> **Exercise goal**:
Using the listing below, extract each line that has the word "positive" in it.

> **Exercise data**:
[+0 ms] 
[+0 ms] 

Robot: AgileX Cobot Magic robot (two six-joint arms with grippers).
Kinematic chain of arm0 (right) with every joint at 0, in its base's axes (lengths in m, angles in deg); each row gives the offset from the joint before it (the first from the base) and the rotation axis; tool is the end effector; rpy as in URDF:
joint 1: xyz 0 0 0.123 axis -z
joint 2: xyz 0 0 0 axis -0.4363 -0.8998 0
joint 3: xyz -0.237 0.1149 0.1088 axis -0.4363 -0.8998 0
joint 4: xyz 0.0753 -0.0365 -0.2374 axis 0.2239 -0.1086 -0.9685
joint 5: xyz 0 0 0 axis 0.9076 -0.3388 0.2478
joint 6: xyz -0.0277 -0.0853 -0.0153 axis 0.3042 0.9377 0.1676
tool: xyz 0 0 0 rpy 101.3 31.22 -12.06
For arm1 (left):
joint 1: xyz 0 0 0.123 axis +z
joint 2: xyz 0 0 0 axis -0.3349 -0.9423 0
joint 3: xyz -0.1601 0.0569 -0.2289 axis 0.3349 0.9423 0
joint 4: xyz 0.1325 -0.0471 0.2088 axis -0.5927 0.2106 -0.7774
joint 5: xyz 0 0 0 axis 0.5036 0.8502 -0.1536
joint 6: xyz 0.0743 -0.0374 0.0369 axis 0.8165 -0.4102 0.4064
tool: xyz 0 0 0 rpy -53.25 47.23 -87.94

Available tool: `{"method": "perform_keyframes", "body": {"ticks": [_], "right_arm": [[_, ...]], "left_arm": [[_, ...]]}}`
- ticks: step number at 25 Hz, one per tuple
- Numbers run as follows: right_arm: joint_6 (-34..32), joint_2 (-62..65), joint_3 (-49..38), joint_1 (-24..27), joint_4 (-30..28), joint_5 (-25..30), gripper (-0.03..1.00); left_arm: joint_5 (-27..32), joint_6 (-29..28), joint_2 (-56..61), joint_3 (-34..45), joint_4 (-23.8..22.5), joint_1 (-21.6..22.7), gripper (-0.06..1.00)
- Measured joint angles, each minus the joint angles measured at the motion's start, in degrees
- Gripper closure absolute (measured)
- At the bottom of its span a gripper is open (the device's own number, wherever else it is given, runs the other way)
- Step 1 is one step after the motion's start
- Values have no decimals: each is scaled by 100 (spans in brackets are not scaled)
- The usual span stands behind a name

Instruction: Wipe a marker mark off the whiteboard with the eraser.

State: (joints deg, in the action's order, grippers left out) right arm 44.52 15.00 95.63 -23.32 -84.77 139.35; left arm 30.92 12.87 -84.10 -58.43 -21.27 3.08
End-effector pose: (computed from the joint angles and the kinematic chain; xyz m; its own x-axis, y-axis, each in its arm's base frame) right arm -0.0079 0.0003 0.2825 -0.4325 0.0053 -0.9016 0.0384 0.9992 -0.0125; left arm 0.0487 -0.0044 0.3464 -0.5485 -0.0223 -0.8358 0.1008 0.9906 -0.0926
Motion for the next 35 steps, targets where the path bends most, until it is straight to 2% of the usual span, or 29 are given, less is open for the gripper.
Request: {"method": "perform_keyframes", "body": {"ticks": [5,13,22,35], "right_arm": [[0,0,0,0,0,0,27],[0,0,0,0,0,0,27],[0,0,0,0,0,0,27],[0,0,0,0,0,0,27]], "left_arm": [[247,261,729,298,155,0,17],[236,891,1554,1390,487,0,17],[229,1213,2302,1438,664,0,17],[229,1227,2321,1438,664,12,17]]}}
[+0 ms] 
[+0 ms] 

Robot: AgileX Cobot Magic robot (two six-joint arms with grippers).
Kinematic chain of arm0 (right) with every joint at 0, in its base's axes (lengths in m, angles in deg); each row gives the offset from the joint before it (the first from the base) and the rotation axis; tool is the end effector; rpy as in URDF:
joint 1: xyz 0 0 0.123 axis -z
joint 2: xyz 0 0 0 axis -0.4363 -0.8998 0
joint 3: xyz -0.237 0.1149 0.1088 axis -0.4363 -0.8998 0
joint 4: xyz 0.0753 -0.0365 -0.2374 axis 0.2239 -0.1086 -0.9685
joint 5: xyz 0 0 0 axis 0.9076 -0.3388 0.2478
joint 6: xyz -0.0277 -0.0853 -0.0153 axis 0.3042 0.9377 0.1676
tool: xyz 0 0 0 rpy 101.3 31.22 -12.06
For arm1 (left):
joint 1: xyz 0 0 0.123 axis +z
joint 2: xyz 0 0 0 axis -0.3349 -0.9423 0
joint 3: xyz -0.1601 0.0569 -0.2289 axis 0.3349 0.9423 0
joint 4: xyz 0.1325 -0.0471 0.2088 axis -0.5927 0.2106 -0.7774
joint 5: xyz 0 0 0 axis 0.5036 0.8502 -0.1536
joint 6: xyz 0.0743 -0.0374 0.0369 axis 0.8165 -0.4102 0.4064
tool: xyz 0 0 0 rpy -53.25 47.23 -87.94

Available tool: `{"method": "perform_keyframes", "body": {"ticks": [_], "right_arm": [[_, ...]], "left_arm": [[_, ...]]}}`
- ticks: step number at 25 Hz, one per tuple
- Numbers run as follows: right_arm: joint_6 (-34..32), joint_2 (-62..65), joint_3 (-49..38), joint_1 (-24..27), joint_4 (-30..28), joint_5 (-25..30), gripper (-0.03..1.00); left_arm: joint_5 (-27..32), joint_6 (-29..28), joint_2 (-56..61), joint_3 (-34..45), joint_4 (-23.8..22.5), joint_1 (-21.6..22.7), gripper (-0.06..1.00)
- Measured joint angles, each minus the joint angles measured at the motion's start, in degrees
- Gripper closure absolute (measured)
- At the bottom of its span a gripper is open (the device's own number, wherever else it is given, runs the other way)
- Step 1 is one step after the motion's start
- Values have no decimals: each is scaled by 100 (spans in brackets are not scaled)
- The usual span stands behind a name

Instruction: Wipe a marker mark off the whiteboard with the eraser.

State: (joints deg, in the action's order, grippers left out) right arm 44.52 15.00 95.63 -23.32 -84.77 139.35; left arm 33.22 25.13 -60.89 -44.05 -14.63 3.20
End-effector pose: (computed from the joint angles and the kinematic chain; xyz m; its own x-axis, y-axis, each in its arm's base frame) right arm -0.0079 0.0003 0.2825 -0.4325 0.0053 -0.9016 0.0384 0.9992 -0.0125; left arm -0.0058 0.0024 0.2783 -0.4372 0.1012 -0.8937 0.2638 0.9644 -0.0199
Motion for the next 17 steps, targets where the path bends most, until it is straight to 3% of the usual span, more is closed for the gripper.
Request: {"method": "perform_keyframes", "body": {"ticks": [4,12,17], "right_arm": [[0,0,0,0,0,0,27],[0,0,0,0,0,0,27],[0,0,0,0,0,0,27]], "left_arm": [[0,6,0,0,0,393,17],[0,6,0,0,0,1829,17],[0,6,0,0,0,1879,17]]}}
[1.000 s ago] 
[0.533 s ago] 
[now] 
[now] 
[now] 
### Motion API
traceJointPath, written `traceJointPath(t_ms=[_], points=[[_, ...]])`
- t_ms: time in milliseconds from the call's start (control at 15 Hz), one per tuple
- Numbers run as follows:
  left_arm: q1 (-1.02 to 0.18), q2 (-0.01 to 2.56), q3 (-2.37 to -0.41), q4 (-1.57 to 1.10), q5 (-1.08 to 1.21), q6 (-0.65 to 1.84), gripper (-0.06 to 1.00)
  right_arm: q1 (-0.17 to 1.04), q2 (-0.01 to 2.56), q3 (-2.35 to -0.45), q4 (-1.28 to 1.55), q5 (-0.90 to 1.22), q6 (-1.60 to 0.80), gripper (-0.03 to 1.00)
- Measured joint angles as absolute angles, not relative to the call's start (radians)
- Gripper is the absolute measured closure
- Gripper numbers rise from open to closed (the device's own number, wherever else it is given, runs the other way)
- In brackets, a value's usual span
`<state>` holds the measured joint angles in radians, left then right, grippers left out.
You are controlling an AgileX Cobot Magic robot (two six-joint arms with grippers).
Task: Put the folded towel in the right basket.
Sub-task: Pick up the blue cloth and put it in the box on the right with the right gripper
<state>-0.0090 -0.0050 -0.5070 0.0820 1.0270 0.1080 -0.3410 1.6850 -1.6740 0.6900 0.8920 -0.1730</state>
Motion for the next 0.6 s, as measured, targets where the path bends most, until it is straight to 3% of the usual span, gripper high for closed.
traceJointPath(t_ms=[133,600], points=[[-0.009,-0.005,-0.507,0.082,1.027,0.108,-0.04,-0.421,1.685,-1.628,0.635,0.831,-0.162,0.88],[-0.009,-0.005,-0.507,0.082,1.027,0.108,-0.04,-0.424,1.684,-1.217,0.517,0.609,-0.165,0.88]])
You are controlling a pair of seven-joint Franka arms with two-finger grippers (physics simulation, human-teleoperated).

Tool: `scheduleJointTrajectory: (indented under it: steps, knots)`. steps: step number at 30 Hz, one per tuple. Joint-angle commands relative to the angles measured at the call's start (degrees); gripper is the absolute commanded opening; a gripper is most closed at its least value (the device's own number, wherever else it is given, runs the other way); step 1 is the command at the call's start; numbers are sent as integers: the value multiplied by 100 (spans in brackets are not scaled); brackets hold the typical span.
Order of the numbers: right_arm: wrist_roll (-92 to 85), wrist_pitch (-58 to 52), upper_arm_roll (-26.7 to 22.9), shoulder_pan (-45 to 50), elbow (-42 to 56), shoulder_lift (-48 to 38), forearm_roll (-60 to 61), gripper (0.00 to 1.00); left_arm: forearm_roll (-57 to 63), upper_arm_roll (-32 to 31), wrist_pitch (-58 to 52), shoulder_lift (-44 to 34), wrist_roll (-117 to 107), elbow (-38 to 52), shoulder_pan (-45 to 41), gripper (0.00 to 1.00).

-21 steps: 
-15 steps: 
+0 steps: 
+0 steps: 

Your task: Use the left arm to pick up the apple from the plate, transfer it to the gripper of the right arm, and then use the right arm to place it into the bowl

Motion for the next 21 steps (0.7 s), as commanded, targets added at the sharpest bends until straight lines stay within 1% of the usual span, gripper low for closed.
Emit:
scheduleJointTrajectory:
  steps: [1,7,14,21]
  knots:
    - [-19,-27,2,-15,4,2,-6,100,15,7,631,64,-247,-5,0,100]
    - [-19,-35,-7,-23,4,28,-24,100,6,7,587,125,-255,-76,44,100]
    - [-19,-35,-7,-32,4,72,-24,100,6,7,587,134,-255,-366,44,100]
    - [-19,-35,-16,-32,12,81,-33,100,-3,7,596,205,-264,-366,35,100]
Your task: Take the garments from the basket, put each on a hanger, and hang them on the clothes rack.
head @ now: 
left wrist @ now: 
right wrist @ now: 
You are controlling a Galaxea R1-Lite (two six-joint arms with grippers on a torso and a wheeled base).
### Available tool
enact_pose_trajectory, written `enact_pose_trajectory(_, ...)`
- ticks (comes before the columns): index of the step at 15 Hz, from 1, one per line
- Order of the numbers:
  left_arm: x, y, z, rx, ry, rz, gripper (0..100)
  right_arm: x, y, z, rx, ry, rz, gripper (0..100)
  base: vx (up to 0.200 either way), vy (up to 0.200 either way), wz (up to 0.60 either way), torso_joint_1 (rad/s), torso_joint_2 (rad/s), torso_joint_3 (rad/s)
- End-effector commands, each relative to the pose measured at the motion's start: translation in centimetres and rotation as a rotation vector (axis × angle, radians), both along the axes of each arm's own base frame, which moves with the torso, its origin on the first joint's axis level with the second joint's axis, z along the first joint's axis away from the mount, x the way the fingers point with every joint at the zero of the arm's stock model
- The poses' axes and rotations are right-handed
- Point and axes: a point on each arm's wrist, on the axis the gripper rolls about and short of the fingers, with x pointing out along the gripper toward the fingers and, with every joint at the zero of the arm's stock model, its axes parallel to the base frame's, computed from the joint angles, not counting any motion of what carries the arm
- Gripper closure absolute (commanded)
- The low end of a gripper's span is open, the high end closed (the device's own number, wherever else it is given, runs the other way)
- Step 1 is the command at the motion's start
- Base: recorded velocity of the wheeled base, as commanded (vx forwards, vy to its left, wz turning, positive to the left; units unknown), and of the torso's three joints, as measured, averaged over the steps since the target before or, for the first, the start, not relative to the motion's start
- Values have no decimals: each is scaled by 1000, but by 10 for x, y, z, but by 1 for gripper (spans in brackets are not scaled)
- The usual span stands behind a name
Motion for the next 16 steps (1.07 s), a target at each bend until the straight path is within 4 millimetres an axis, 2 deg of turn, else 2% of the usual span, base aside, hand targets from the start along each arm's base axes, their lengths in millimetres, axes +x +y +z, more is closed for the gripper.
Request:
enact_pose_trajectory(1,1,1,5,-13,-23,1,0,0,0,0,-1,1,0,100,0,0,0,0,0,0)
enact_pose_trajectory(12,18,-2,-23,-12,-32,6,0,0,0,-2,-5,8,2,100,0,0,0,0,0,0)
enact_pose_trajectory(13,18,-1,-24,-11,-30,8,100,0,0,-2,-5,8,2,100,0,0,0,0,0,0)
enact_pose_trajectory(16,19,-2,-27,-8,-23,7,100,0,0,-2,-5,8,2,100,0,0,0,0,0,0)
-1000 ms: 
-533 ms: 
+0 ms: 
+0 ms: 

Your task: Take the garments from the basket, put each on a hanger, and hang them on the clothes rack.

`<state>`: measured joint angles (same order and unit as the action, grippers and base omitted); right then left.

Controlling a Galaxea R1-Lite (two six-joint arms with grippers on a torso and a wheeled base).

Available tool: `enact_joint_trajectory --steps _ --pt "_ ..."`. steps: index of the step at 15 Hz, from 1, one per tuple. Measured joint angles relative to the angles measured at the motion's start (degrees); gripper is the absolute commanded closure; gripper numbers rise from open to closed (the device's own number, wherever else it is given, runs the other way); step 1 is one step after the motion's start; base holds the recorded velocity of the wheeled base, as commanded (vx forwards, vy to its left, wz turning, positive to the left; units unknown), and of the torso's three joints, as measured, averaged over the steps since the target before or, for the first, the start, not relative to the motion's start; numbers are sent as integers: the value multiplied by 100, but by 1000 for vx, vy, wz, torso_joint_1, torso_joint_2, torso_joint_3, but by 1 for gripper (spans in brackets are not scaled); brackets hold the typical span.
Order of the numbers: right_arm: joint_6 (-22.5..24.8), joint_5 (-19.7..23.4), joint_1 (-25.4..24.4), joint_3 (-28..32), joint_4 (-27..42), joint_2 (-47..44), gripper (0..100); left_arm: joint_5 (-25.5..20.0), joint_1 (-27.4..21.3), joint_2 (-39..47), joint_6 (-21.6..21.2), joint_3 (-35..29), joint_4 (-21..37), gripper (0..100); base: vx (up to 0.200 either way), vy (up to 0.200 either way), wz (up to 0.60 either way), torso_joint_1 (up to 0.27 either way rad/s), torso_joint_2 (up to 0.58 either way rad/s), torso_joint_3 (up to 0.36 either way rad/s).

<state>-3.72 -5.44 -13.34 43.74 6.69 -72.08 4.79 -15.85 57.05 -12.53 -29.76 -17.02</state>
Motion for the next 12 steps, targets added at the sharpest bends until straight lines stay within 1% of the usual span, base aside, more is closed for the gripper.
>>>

> **Result of the task**:
- Base: recorded velocity of the wheeled base, as commanded (vx forwards, vy to its left, wz turning, positive to the left; units unknown), and of the torso's three joints, as measured, averaged over the steps since the target before or, for the first, the start, not relative to the motion's start
Available tool: `enact_joint_trajectory --steps _ --pt "_ ..."`. steps: index of the step at 15 Hz, from 1, one per tuple. Measured joint angles relative to the angles measured at the motion's start (degrees); gripper is the absolute commanded closure; gripper numbers rise from open to closed (the device's own number, wherever else it is given, runs the other way); step 1 is one step after the motion's start; base holds the recorded velocity of the wheeled base, as commanded (vx forwards, vy to its left, wz turning, positive to the left; units unknown), and of the torso's three joints, as measured, averaged over the steps since the target before or, for the first, the start, not relative to the motion's start; numbers are sent as integers: the value multiplied by 100, but by 1000 for vx, vy, wz, torso_joint_1, torso_joint_2, torso_joint_3, but by 1 for gripper (spans in brackets are not scaled); brackets hold the typical span.

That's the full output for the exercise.